• _WHAT TO WORK ON_
Output exactly what appears from the line containing "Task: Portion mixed" to the end of the data below, and nothing more.

• _SUPPLIED DATA_
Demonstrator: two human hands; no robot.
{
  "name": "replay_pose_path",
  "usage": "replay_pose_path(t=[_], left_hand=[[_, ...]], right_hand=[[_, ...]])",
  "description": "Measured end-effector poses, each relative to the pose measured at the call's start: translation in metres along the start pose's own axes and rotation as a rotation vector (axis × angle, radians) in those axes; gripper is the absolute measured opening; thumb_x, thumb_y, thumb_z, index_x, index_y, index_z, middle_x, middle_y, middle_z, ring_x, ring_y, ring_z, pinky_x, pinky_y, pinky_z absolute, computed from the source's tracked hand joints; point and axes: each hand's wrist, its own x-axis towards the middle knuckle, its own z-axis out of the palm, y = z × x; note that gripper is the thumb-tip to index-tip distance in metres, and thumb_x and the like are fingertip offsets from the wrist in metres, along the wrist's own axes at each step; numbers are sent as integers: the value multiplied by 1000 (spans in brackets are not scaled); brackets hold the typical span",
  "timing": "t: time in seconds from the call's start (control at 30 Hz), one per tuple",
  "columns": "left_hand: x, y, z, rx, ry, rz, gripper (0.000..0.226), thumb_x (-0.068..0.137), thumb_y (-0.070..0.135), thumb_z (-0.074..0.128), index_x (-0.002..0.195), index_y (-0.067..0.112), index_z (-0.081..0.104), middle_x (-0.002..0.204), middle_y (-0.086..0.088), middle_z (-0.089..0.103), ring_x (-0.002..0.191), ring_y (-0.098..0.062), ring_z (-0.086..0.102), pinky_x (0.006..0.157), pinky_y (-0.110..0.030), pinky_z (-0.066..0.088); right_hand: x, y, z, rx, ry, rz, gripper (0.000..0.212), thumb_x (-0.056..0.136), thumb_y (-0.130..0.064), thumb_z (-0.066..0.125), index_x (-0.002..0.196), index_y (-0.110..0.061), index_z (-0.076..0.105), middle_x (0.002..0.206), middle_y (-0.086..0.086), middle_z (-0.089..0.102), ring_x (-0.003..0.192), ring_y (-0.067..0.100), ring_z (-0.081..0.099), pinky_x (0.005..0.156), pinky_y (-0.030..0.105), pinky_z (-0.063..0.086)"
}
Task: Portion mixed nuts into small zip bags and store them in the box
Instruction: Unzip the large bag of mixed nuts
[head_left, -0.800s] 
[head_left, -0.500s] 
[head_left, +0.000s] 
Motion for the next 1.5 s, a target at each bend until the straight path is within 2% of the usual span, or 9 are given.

• _RESPONSE AREA_
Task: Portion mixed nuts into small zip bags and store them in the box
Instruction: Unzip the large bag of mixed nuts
[head_left, -0.800s] 
[head_left, -0.500s] 
[head_left, +0.000s] 
Motion for the next 1.5 s, a target at each bend until the straight path is within 2% of the usual span, or 9 are given.

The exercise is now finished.